Listen to songs. Stay playful like a child. Stop becoming too serious. Stop becoming the burdened adult who thinks she must control everything. If you have food, shelter, family, and the basic support of life, then do not create extra suffering by mentally chasing Kundalini all day.
Relax yourself as much as possible. After relaxation, a lot of energy comes back. That energy must be used in action. Go outside. Walk in the open. Walk barefoot if possible and safe. Let nature help regulate you. Let ordinary life become medicine.
One Day at a Time in the Kundalini Journey
Yes, it is a long journey. But you do not need to panic. You only need to take one day at a time and focus on the life you are living right now. Slowly, slowly, slowly, in thirty days you can feel much better than your current condition.
The shaking that happens during practice is energy releasing from the body. That is not the problem. That is part of the process. What matters is that the system is learning how to unwind.
Do not rush toward grand spiritual ideas. First become stable. First become safe in your own body. First let the nervous system trust life again.
Why Guidance Matters in Kundalini
Many people learn too much without guidance. They observe the breath too much. They experiment too much. They do many meditations and techniques from different places. Then Kundalini accidentally awakens, and the nervous system becomes fearful. The brain goes into freeze mode. Then fear about consequences starts building. Fear about psychosis starts building. Fear about the future starts building.

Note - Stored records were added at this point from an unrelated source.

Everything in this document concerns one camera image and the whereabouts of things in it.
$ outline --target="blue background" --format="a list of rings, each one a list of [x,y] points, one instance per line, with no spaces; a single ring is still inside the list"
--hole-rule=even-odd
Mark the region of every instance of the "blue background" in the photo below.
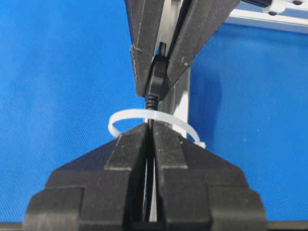
[[[308,219],[307,45],[223,25],[192,67],[190,124],[244,170],[270,220]],[[0,221],[21,221],[53,169],[110,141],[112,113],[143,108],[129,47],[123,0],[1,3]]]

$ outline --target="white cable tie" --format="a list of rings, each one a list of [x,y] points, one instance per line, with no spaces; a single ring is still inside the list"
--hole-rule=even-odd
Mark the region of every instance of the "white cable tie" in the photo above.
[[[174,117],[173,115],[159,111],[146,110],[146,109],[129,109],[116,112],[109,118],[108,130],[112,136],[118,137],[121,134],[121,132],[117,130],[113,124],[123,119],[137,119],[137,118],[153,119],[178,126],[181,129],[185,130],[193,138],[194,142],[197,145],[199,145],[202,148],[205,148],[205,143],[200,141],[198,133],[193,129],[192,126]]]

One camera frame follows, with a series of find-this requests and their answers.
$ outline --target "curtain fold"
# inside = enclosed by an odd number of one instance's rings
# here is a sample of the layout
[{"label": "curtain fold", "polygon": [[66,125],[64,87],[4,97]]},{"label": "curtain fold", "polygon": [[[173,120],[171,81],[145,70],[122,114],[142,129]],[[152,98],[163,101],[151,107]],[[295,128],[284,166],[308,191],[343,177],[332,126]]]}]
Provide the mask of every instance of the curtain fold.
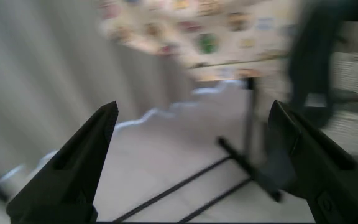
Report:
[{"label": "curtain fold", "polygon": [[0,0],[0,176],[33,169],[110,101],[127,121],[189,97],[193,80],[171,58],[104,39],[93,4]]}]

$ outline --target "gray curtain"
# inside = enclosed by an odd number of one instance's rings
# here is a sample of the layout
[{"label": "gray curtain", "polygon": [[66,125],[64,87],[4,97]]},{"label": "gray curtain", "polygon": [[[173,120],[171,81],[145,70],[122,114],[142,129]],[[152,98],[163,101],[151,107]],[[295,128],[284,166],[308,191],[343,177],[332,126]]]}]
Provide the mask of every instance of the gray curtain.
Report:
[{"label": "gray curtain", "polygon": [[104,39],[94,3],[0,0],[0,176],[33,169],[110,101],[127,121],[189,97],[171,58]]}]

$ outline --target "black metal bar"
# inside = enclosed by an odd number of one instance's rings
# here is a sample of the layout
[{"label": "black metal bar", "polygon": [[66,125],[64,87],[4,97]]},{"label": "black metal bar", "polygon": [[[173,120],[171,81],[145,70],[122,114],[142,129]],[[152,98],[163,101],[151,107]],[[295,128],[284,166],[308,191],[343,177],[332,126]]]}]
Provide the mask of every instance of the black metal bar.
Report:
[{"label": "black metal bar", "polygon": [[124,220],[126,220],[127,218],[135,215],[136,213],[142,211],[143,209],[147,208],[148,206],[158,202],[159,200],[163,199],[165,196],[169,195],[170,193],[175,192],[176,190],[180,189],[181,187],[183,187],[184,185],[188,184],[189,182],[197,179],[198,177],[200,177],[201,175],[207,173],[208,171],[211,171],[212,169],[216,168],[217,166],[221,165],[222,163],[228,161],[229,159],[231,159],[231,156],[227,156],[223,159],[220,159],[219,161],[209,165],[208,167],[205,167],[204,169],[202,169],[201,171],[197,172],[196,174],[186,178],[185,180],[177,183],[176,185],[174,185],[173,187],[169,188],[168,190],[158,194],[157,196],[153,197],[152,199],[144,202],[143,204],[139,205],[138,207],[132,209],[131,211],[123,214],[122,216],[120,216],[119,218],[115,219],[113,222],[122,222]]},{"label": "black metal bar", "polygon": [[216,205],[218,202],[220,202],[221,200],[223,200],[224,198],[226,198],[230,194],[233,194],[234,192],[239,190],[241,187],[247,185],[251,181],[252,181],[251,178],[248,178],[246,180],[241,181],[240,183],[238,183],[237,185],[235,185],[234,187],[232,187],[228,191],[226,191],[223,194],[217,196],[216,198],[212,199],[211,201],[209,201],[205,205],[201,206],[200,208],[198,208],[194,212],[190,213],[185,218],[182,218],[178,223],[185,223],[185,222],[188,222],[188,221],[194,219],[195,217],[197,217],[198,215],[203,213],[205,210],[207,210],[207,209],[211,208],[212,206]]}]

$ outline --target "curtain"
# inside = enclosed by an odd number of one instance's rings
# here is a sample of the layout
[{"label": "curtain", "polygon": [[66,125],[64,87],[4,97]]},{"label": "curtain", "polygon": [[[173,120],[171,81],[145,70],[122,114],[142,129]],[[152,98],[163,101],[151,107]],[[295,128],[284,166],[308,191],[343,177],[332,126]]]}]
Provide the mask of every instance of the curtain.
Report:
[{"label": "curtain", "polygon": [[0,0],[0,176],[32,170],[106,103],[121,122],[189,97],[193,80],[171,58],[104,39],[94,4]]}]

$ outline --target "green printed figure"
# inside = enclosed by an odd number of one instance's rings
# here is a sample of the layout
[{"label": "green printed figure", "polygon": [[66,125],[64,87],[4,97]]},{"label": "green printed figure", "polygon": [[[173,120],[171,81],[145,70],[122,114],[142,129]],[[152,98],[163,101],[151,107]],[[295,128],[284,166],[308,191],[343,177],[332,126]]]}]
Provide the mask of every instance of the green printed figure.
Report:
[{"label": "green printed figure", "polygon": [[218,39],[214,34],[201,34],[198,46],[202,53],[211,54],[218,49]]}]

What is needed then is not more experimentation. What is needed is reversal of the overload. What is needed is a guided return to simplicity, regulation, surrender, and right action.
That is why I teach relaxation first. That is why I teach doing nothing first. That is why I bring the body back into natural parasympathetic rhythm first. Once the brain and nervous system settle, then the deeper journey can continue in a safer and more integrated way.

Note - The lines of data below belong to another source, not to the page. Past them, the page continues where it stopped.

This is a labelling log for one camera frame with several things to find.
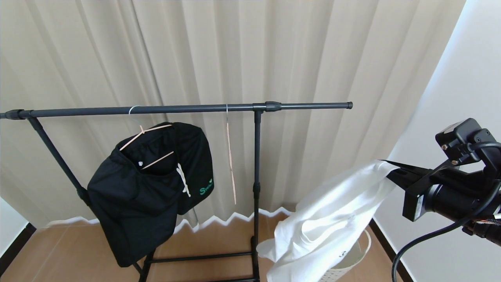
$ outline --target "beige curtain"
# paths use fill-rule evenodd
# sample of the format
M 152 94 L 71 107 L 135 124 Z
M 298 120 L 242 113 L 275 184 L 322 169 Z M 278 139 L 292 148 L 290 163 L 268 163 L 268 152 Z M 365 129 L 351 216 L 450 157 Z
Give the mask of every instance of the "beige curtain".
M 328 177 L 385 158 L 445 48 L 464 0 L 2 1 L 2 111 L 353 101 L 352 110 L 265 113 L 262 201 L 296 203 Z M 216 189 L 190 223 L 253 206 L 251 112 L 134 116 L 200 126 Z M 128 116 L 41 118 L 86 186 Z M 1 121 L 1 196 L 35 226 L 94 218 L 27 121 Z

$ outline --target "white shirt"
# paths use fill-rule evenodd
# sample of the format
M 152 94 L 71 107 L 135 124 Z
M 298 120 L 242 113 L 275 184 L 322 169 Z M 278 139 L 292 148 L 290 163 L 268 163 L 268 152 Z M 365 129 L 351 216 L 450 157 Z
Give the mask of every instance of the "white shirt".
M 274 239 L 257 246 L 275 262 L 268 282 L 317 282 L 338 264 L 395 188 L 386 176 L 397 166 L 372 161 L 327 180 L 278 223 Z

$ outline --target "wooden floor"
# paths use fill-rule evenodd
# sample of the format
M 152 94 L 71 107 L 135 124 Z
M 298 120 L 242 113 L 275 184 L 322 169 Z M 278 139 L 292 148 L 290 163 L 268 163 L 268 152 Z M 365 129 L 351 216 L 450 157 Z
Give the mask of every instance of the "wooden floor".
M 259 241 L 273 237 L 277 223 L 260 215 Z M 157 249 L 155 257 L 178 257 L 249 251 L 253 233 L 251 222 L 233 220 L 229 226 L 213 223 L 193 233 L 184 227 Z M 391 261 L 371 232 L 373 244 L 366 258 L 339 282 L 388 282 Z M 273 263 L 260 258 L 261 281 Z M 252 274 L 250 256 L 198 261 L 155 263 L 148 282 L 204 282 L 244 278 Z M 100 225 L 77 222 L 36 231 L 2 275 L 2 282 L 136 282 L 133 267 L 120 268 L 111 253 Z

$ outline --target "white plastic basket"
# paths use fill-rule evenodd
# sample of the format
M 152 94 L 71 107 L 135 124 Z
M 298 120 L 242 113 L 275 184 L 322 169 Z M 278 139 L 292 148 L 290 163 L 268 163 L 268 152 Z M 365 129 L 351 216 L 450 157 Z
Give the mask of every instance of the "white plastic basket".
M 354 266 L 356 266 L 359 262 L 361 262 L 365 258 L 365 255 L 367 255 L 367 252 L 371 247 L 372 240 L 371 240 L 371 235 L 369 235 L 369 232 L 367 232 L 367 230 L 364 230 L 364 232 L 367 235 L 368 239 L 367 248 L 365 250 L 362 250 L 362 247 L 360 246 L 359 242 L 360 240 L 357 240 L 357 243 L 353 245 L 353 247 L 346 254 L 344 259 L 340 263 L 338 263 L 335 267 L 325 272 L 324 276 L 320 279 L 319 282 L 337 281 L 339 278 L 345 275 L 348 271 L 350 271 Z

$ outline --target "clothes rack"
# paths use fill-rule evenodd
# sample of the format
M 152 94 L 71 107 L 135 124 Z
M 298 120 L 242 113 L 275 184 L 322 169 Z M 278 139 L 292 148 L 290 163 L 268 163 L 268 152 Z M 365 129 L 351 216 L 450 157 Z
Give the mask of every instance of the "clothes rack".
M 279 102 L 265 102 L 253 104 L 217 104 L 217 105 L 180 105 L 180 106 L 139 106 L 131 107 L 102 107 L 102 108 L 69 108 L 69 109 L 47 109 L 47 110 L 23 110 L 15 109 L 5 113 L 0 113 L 0 119 L 23 120 L 27 119 L 32 125 L 33 129 L 38 133 L 42 141 L 45 143 L 52 156 L 56 159 L 59 166 L 63 169 L 66 176 L 70 179 L 71 183 L 77 189 L 79 197 L 90 206 L 90 200 L 86 194 L 86 190 L 80 185 L 77 178 L 68 167 L 63 157 L 59 154 L 58 150 L 52 143 L 51 139 L 45 132 L 42 124 L 37 119 L 38 117 L 49 116 L 76 116 L 76 115 L 112 115 L 112 114 L 151 114 L 151 113 L 188 113 L 188 112 L 224 112 L 224 111 L 253 111 L 254 112 L 254 235 L 250 238 L 250 251 L 237 252 L 237 253 L 223 253 L 213 255 L 200 255 L 189 257 L 176 257 L 176 258 L 153 258 L 155 250 L 150 252 L 144 261 L 143 267 L 138 263 L 134 263 L 134 267 L 139 272 L 139 281 L 146 282 L 149 270 L 152 263 L 160 262 L 173 262 L 173 261 L 187 261 L 187 260 L 200 260 L 233 256 L 252 256 L 253 275 L 249 278 L 227 279 L 211 282 L 247 282 L 247 281 L 260 281 L 258 253 L 256 246 L 258 244 L 259 232 L 259 197 L 261 191 L 260 185 L 260 152 L 261 152 L 261 115 L 264 112 L 273 112 L 288 109 L 351 109 L 352 102 L 345 103 L 288 103 L 282 104 Z

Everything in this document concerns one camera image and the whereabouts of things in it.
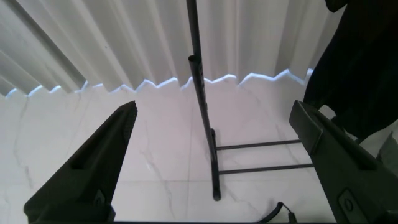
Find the curtain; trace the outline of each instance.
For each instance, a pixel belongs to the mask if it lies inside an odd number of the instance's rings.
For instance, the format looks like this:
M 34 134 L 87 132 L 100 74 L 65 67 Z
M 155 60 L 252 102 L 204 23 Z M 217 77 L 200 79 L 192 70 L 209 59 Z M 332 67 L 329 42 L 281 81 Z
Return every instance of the curtain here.
M 320 0 L 199 0 L 205 77 L 289 69 L 304 79 L 333 36 L 343 10 Z M 112 91 L 190 78 L 185 0 L 0 0 L 0 93 L 76 91 L 87 82 Z

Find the pleated curtain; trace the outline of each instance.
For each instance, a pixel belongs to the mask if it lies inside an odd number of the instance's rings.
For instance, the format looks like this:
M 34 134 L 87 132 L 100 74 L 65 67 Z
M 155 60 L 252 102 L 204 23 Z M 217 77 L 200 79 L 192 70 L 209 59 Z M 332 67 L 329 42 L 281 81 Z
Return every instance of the pleated curtain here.
M 343 9 L 321 0 L 198 0 L 205 77 L 289 69 L 303 79 Z M 185 0 L 0 0 L 0 93 L 87 82 L 112 91 L 191 77 Z

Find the white tile floor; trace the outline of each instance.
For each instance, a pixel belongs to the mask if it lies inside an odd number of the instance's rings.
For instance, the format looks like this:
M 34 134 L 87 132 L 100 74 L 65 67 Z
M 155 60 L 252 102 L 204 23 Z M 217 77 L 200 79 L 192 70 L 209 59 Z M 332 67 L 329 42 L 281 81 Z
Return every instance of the white tile floor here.
M 274 82 L 233 77 L 206 83 L 217 145 L 296 139 L 288 123 L 305 87 L 289 77 Z M 0 223 L 26 223 L 23 204 L 120 105 L 135 100 L 138 116 L 113 206 L 116 220 L 253 222 L 279 201 L 300 222 L 333 222 L 314 169 L 221 177 L 222 199 L 212 199 L 210 157 L 192 83 L 138 92 L 103 86 L 79 93 L 40 89 L 0 99 Z M 310 162 L 299 145 L 219 153 L 220 169 Z M 282 210 L 274 221 L 286 222 Z

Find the hanging garment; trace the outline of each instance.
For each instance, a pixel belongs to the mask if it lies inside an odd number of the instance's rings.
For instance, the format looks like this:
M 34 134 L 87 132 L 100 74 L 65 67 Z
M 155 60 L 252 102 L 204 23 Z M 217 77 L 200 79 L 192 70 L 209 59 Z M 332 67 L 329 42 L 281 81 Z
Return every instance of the hanging garment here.
M 326 0 L 331 12 L 344 5 L 303 101 L 329 106 L 342 128 L 365 139 L 398 119 L 398 1 Z

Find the black cord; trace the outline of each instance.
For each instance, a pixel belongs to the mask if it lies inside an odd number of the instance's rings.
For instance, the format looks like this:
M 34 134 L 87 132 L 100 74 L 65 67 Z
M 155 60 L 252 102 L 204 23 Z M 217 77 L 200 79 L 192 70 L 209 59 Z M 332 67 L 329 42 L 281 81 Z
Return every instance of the black cord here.
M 282 207 L 285 207 L 289 211 L 289 214 L 288 214 L 289 223 L 297 223 L 296 216 L 283 202 L 278 202 L 278 204 L 276 205 L 276 208 L 272 212 L 270 212 L 270 214 L 268 214 L 266 217 L 264 217 L 262 220 L 260 220 L 259 223 L 267 223 L 267 222 L 271 221 L 273 218 L 275 218 L 276 215 L 278 215 L 278 213 L 280 212 Z

The Real Secret of Kundalini at This Stage
The secret is simple: do not fight life, do not fight Kundalini, and do not fight yourself.
Drop the extra effort. Drop the extra fear. Drop the extra observation. Drop the extra spiritual ambition.

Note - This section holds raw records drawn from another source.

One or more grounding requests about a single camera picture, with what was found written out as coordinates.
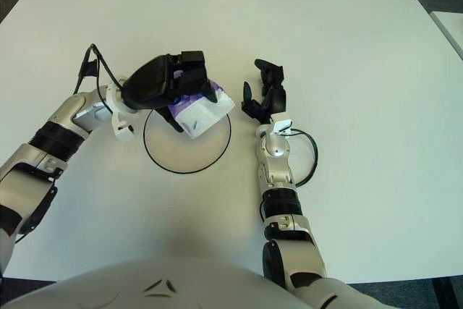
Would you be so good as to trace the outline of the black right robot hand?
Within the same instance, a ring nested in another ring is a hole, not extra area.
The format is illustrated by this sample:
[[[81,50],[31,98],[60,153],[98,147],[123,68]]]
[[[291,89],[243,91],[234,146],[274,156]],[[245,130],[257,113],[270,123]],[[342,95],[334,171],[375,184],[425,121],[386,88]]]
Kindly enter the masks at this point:
[[[269,124],[272,114],[286,111],[284,69],[262,59],[256,59],[254,65],[260,70],[263,101],[259,103],[252,98],[250,85],[244,81],[241,108],[252,119],[258,120],[261,124]]]

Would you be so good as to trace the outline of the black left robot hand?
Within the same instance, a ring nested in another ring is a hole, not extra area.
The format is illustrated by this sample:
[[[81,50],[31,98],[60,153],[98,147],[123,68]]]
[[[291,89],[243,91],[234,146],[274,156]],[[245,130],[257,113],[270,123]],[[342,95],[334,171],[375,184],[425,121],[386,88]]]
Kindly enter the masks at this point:
[[[154,110],[177,132],[183,129],[174,119],[169,105],[182,96],[203,96],[218,101],[205,68],[202,51],[183,51],[151,59],[135,71],[122,86],[122,100],[134,110]]]

Be like a little child who has returned home from school, tired, and ready to rest. Let the body soften. Let the belly soften. Let the breath happen. Let the mind lose its grip. Let life be here now.
When you do that, Kundalini is no longer something frightening. It becomes what it truly is: a natural process of purification that can unfold when the body is not in constant resistance.
My Final Guidance
I say this very clearly: do nothing extra. Relax. Follow the protocol. Keep the chest open. Do not hold the diaphragm. Do not live in mental contraction. Keep doing the mouth exhalation practice whenever you feel the mind becoming too active. Keep moving through daily life. Keep the body in flow. Keep life simple.
If you practice sincerely for one week, you will begin to notice change. If you continue for thirty days, you will feel a much deeper shift. This is not about fast spirituality. This is about real healing.
Kundalini is a long journey, but there is no need for fear. There is only a need for right understanding, right nervous system support, right posture, right movement, and right surrender.
Relax now. Stay with life. Let Kundalini do her work.